▸ **DIRECTIONS**: Retype each line below precisely and omit all images.

▸ **EXERCISE DATA**:
▼

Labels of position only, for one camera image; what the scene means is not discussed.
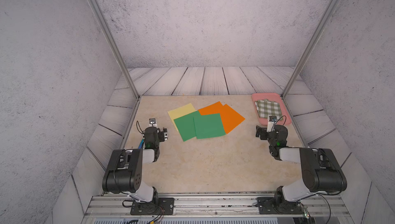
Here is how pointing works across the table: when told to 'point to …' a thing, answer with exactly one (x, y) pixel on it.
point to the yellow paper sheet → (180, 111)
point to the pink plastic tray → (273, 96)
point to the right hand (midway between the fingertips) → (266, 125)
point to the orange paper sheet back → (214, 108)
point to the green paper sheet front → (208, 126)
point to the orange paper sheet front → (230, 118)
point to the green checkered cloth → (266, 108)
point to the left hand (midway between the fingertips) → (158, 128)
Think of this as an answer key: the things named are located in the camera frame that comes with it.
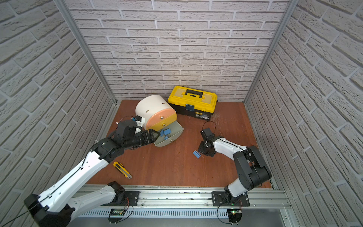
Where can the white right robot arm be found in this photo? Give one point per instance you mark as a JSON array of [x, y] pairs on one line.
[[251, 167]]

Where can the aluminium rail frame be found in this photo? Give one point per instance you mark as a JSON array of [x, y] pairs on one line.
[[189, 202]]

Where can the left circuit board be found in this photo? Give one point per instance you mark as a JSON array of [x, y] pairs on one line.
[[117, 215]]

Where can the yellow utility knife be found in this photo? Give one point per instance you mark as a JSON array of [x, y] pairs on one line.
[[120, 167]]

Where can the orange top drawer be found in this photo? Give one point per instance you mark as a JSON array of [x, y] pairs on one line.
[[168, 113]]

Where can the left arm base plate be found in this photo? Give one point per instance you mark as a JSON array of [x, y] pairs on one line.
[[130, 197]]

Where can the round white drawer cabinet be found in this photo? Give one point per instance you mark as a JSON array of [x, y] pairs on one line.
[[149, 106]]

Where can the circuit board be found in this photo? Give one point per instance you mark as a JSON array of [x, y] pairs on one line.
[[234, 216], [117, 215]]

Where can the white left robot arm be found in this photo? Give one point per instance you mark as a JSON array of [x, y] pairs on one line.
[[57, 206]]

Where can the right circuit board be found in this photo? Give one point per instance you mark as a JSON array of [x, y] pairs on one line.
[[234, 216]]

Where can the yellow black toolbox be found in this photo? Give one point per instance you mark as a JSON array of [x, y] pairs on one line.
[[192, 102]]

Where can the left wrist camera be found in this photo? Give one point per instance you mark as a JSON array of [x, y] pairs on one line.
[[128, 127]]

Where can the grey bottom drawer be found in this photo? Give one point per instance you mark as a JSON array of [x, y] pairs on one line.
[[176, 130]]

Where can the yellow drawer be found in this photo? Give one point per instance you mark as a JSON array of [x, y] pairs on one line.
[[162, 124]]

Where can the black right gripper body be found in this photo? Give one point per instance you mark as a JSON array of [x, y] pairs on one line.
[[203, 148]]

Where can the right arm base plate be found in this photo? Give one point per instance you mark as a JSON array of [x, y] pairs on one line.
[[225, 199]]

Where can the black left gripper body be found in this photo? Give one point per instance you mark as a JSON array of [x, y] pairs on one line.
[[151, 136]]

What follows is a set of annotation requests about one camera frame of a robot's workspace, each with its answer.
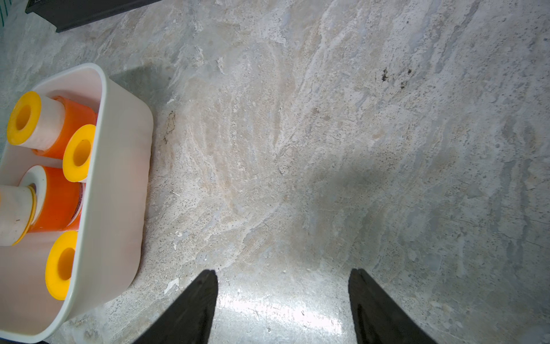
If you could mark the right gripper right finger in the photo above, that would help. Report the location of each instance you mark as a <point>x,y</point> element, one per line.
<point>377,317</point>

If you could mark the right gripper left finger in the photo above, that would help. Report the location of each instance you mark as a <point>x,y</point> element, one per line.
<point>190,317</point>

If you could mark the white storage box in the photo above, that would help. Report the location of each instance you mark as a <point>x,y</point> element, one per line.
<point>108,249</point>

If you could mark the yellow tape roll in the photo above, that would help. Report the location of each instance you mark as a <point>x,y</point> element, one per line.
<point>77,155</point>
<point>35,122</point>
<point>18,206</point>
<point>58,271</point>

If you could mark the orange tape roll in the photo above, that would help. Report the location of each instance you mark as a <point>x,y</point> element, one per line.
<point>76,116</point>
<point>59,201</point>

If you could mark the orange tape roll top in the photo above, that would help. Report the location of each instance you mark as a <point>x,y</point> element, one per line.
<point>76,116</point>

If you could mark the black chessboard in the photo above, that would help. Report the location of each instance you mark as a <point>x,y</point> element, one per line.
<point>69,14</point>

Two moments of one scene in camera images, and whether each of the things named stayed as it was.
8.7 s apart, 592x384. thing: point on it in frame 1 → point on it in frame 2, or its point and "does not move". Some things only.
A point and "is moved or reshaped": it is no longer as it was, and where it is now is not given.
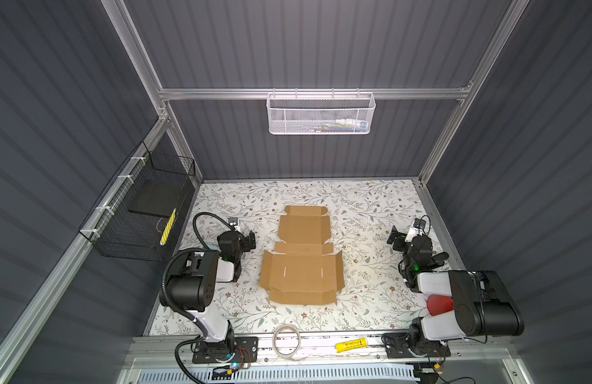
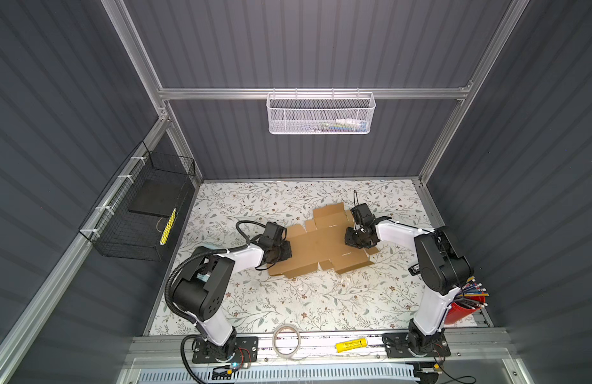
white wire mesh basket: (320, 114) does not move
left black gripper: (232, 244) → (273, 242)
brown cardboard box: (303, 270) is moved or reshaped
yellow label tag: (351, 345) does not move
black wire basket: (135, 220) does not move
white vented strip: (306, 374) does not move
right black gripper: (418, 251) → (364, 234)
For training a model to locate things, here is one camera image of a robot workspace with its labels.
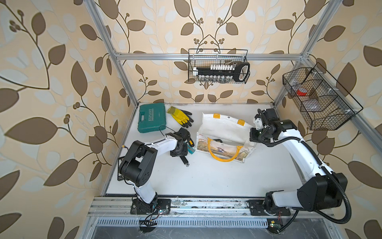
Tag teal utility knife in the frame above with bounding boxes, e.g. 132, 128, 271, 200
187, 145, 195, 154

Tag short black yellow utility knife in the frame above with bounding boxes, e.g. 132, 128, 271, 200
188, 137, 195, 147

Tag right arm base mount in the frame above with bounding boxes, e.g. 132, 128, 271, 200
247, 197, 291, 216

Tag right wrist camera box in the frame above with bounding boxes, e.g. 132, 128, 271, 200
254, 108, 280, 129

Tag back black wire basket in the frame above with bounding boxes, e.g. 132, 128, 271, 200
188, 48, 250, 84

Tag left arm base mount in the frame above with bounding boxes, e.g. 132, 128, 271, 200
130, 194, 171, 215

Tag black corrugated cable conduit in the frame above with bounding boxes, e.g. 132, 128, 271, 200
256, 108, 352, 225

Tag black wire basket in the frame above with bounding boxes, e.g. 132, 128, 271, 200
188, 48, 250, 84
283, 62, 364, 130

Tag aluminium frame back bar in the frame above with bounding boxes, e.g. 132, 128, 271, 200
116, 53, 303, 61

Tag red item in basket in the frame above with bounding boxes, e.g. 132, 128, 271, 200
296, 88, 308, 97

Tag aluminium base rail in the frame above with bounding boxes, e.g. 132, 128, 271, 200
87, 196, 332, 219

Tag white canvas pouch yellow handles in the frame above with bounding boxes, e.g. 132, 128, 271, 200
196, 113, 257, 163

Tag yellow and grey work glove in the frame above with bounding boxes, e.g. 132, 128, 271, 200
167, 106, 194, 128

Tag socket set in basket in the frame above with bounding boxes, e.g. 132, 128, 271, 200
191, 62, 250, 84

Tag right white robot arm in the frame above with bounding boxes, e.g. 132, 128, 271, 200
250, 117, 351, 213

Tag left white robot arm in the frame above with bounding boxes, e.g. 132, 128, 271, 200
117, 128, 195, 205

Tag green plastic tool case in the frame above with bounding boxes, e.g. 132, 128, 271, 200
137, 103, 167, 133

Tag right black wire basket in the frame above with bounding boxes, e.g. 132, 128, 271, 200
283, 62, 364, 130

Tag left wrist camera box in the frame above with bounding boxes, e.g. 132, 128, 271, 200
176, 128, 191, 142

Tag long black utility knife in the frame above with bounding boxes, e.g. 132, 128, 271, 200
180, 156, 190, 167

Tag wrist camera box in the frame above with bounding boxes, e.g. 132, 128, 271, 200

▲

▸ **ANSWER SECTION**:
Labels of position only, for one camera image; what the scene means is not discussed.
Here is how pointing works across the table: when told to 'point to …' a thing, answer with exactly one (x, y) pixel on it.
point to the yellow paper sheet → (180, 111)
point to the pink plastic tray → (273, 96)
point to the right hand (midway between the fingertips) → (266, 125)
point to the orange paper sheet back → (214, 108)
point to the green paper sheet front → (208, 126)
point to the orange paper sheet front → (230, 118)
point to the green checkered cloth → (266, 108)
point to the left hand (midway between the fingertips) → (158, 128)
Think of this as an answer key: the things named are located in the camera frame that comes with it.
Where can the white right robot arm be found in this photo? Give one point per instance you mark as a JSON array of [x, y] pairs on one line.
[[251, 167]]

Where can the aluminium rail frame be found in this photo? Give one point per instance you mark as a JSON array of [x, y] pairs on one line.
[[189, 202]]

Where can the left circuit board be found in this photo? Give one point per instance you mark as a JSON array of [x, y] pairs on one line.
[[117, 215]]

Where can the yellow utility knife be found in this photo? Give one point per instance you mark as a JSON array of [x, y] pairs on one line.
[[120, 167]]

Where can the orange top drawer be found in this photo? Give one point per instance you mark as a JSON array of [x, y] pairs on one line.
[[168, 113]]

Where can the left arm base plate be found in this photo? Give one point per instance you mark as a JSON array of [x, y] pairs on one line.
[[130, 197]]

Where can the round white drawer cabinet be found in this photo? Give one point per instance you mark as a JSON array of [x, y] pairs on one line.
[[149, 106]]

Where can the circuit board be found in this photo? Give one point per instance you mark as a JSON array of [x, y] pairs on one line.
[[234, 216], [117, 215]]

Where can the white left robot arm be found in this photo? Give one point per instance you mark as a JSON array of [x, y] pairs on one line.
[[57, 206]]

Where can the right circuit board be found in this photo? Give one point per instance you mark as a JSON array of [x, y] pairs on one line.
[[234, 216]]

Where can the yellow black toolbox be found in this photo? Give one point per instance you mark as a JSON array of [x, y] pairs on one line.
[[192, 102]]

Where can the left wrist camera be found in this photo? Give one point per instance you mark as a JSON array of [x, y] pairs on one line.
[[128, 127]]

Where can the grey bottom drawer be found in this photo? Give one point per instance you mark as a JSON array of [x, y] pairs on one line.
[[176, 130]]

Where can the yellow drawer be found in this photo? Give one point per instance you mark as a JSON array of [x, y] pairs on one line.
[[162, 124]]

Where can the black right gripper body be found in this photo? Give one point per instance you mark as a JSON array of [x, y] pairs on one line.
[[203, 148]]

Where can the right arm base plate be found in this photo? Give one point per instance you mark as a JSON array of [x, y] pairs on one line.
[[225, 199]]

Where can the black left gripper body be found in this photo? Give one point per instance you mark as a JSON array of [x, y] pairs on one line.
[[151, 136]]

What follows is a set of annotation requests about one camera frame of a robot's workspace, each with its answer.
If you could mark the right gripper right finger in the photo above, that would help. Report the location of each instance you mark as a <point>x,y</point> element, one per line.
<point>377,317</point>

If you could mark the right gripper left finger in the photo above, that would help. Report the location of each instance you mark as a <point>x,y</point> element, one per line.
<point>190,317</point>

If you could mark the white storage box in the photo above, that would help. Report the location of each instance you mark as a <point>x,y</point> element, one per line.
<point>108,249</point>

If you could mark the yellow tape roll in the photo above, that would help. Report the location of each instance you mark as a <point>x,y</point> element, one per line.
<point>77,155</point>
<point>35,122</point>
<point>18,206</point>
<point>58,271</point>

If you could mark the orange tape roll in the photo above, that would help. Report the location of each instance you mark as a <point>x,y</point> element, one per line.
<point>76,116</point>
<point>59,201</point>

If you could mark the orange tape roll top in the photo above, that would help. Report the location of each instance you mark as a <point>x,y</point> element, one per line.
<point>76,116</point>

If you could mark the black chessboard in the photo above, that would help. Report the location of each instance you mark as a <point>x,y</point> element, one per line.
<point>69,14</point>

Two moments of one scene in camera images, and whether each of the things named stayed as it was.
8.7 s apart, 592x384. thing: point on it in frame 1 → point on it in frame 2, or its point and "does not move". Some things only.
A point and "is moved or reshaped": it is no longer as it was, and where it is now is not given.
white wire mesh basket: (320, 114) does not move
left black gripper: (232, 244) → (273, 242)
brown cardboard box: (303, 270) is moved or reshaped
yellow label tag: (351, 345) does not move
black wire basket: (135, 220) does not move
white vented strip: (306, 374) does not move
right black gripper: (418, 251) → (364, 234)
For training a model to locate things, here is one camera image of a robot workspace with its labels.
Tag teal utility knife in the frame above with bounding boxes, e.g. 132, 128, 271, 200
187, 145, 195, 154

Tag short black yellow utility knife in the frame above with bounding boxes, e.g. 132, 128, 271, 200
188, 137, 195, 147

Tag right arm base mount in the frame above with bounding boxes, e.g. 132, 128, 271, 200
247, 197, 291, 216

Tag right wrist camera box in the frame above with bounding boxes, e.g. 132, 128, 271, 200
254, 108, 280, 129

Tag back black wire basket in the frame above with bounding boxes, e.g. 132, 128, 271, 200
188, 48, 250, 84

Tag left arm base mount in the frame above with bounding boxes, e.g. 132, 128, 271, 200
130, 194, 171, 215

Tag black corrugated cable conduit in the frame above with bounding boxes, e.g. 132, 128, 271, 200
256, 108, 352, 225

Tag black wire basket in the frame above with bounding boxes, e.g. 132, 128, 271, 200
188, 48, 250, 84
283, 62, 364, 130

Tag aluminium frame back bar in the frame above with bounding boxes, e.g. 132, 128, 271, 200
116, 53, 303, 61

Tag red item in basket in the frame above with bounding boxes, e.g. 132, 128, 271, 200
296, 88, 308, 97

Tag aluminium base rail in the frame above with bounding boxes, e.g. 132, 128, 271, 200
87, 196, 332, 219

Tag white canvas pouch yellow handles in the frame above with bounding boxes, e.g. 132, 128, 271, 200
196, 113, 257, 163

Tag yellow and grey work glove in the frame above with bounding boxes, e.g. 132, 128, 271, 200
167, 106, 194, 128

Tag socket set in basket in the frame above with bounding boxes, e.g. 132, 128, 271, 200
191, 62, 250, 84

Tag right white robot arm in the frame above with bounding boxes, e.g. 132, 128, 271, 200
250, 117, 351, 213

Tag left white robot arm in the frame above with bounding boxes, e.g. 132, 128, 271, 200
117, 128, 195, 205

Tag green plastic tool case in the frame above with bounding boxes, e.g. 132, 128, 271, 200
137, 103, 167, 133

Tag right black wire basket in the frame above with bounding boxes, e.g. 132, 128, 271, 200
283, 62, 364, 130

Tag left wrist camera box in the frame above with bounding boxes, e.g. 132, 128, 271, 200
176, 128, 191, 142

Tag long black utility knife in the frame above with bounding boxes, e.g. 132, 128, 271, 200
180, 156, 190, 167

Tag wrist camera box in the frame above with bounding boxes, e.g. 132, 128, 271, 200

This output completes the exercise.